[Material shown — start]

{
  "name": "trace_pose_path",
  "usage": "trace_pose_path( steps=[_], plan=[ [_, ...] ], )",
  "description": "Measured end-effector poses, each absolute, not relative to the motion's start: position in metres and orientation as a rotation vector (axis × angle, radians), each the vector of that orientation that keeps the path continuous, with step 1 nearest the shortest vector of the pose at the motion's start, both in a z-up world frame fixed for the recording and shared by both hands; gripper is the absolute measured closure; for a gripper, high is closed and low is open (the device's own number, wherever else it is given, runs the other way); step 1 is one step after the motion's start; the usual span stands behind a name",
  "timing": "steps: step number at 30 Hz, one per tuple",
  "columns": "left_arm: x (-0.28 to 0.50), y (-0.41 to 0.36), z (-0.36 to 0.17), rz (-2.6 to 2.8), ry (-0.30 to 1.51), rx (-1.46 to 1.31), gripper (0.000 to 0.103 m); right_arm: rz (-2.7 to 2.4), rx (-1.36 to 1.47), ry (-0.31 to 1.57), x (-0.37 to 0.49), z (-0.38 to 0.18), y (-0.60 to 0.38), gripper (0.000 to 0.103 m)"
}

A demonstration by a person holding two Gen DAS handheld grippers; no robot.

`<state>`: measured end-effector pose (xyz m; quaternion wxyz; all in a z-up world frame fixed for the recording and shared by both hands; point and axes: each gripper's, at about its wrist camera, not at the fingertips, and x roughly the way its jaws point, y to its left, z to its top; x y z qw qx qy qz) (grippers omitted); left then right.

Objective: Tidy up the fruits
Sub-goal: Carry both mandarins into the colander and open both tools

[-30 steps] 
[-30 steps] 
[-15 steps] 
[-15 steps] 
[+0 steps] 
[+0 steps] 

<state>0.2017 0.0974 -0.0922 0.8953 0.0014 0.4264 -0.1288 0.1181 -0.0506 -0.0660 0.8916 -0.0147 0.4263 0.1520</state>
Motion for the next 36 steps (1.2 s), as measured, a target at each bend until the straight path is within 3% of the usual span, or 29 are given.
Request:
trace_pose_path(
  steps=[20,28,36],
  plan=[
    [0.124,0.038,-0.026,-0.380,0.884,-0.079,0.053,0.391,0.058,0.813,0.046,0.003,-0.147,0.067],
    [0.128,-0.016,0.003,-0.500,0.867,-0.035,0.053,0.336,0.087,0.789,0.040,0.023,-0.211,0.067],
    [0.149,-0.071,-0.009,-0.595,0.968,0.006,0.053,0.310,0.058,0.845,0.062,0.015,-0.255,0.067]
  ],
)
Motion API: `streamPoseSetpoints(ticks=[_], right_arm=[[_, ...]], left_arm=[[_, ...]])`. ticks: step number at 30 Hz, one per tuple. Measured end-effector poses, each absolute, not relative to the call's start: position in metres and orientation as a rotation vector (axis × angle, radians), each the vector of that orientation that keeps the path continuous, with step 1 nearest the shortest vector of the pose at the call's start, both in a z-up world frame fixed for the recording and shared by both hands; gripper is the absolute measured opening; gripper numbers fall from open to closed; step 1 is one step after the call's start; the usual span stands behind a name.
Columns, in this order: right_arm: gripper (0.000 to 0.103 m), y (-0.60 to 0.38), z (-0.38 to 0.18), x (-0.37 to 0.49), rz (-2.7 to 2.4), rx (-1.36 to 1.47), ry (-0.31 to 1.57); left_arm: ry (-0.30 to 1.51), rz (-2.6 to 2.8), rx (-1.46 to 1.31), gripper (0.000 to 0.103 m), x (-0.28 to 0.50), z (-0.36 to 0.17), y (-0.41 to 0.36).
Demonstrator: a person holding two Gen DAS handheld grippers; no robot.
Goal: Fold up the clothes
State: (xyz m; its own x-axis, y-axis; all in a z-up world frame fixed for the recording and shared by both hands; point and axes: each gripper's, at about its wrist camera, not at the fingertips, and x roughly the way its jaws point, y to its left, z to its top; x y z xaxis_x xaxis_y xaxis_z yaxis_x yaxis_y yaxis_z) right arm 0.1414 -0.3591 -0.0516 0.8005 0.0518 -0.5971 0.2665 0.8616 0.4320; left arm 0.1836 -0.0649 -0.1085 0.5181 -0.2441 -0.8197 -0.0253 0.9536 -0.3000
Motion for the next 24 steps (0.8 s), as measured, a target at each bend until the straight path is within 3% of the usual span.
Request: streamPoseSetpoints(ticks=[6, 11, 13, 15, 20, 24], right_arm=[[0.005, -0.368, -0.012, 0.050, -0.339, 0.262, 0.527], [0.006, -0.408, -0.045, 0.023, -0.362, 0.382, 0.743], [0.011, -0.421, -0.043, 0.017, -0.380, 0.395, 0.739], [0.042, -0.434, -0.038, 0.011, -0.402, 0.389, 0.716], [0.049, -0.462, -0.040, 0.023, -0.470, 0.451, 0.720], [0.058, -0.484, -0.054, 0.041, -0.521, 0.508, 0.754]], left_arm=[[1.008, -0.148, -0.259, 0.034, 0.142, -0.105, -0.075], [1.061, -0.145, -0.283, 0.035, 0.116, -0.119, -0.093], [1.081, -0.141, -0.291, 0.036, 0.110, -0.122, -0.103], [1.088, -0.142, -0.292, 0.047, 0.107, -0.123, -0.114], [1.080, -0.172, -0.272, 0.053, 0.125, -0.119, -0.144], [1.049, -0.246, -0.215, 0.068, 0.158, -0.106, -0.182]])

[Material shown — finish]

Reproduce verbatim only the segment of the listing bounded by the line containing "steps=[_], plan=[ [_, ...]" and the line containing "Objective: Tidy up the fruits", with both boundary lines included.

▶ **Task solution**:
  "usage": "trace_pose_path( steps=[_], plan=[ [_, ...] ], )",
  "description": "Measured end-effector poses, each absolute, not relative to the motion's start: position in metres and orientation as a rotation vector (axis × angle, radians), each the vector of that orientation that keeps the path continuous, with step 1 nearest the shortest vector of the pose at the motion's start, both in a z-up world frame fixed for the recording and shared by both hands; gripper is the absolute measured closure; for a gripper, high is closed and low is open (the device's own number, wherever else it is given, runs the other way); step 1 is one step after the motion's start; the usual span stands behind a name",
  "timing": "steps: step number at 30 Hz, one per tuple",
  "columns": "left_arm: x (-0.28 to 0.50), y (-0.41 to 0.36), z (-0.36 to 0.17), rz (-2.6 to 2.8), ry (-0.30 to 1.51), rx (-1.46 to 1.31), gripper (0.000 to 0.103 m); right_arm: rz (-2.7 to 2.4), rx (-1.36 to 1.47), ry (-0.31 to 1.57), x (-0.37 to 0.49), z (-0.38 to 0.18), y (-0.60 to 0.38), gripper (0.000 to 0.103 m)"
}

A demonstration by a person holding two Gen DAS handheld grippers; no robot.

`<state>`: measured end-effector pose (xyz m; quaternion wxyz; all in a z-up world frame fixed for the recording and shared by both hands; point and axes: each gripper's, at about its wrist camera, not at the fingertips, and x roughly the way its jaws point, y to its left, z to its top; x y z qw qx qy qz) (grippers omitted); left then right.

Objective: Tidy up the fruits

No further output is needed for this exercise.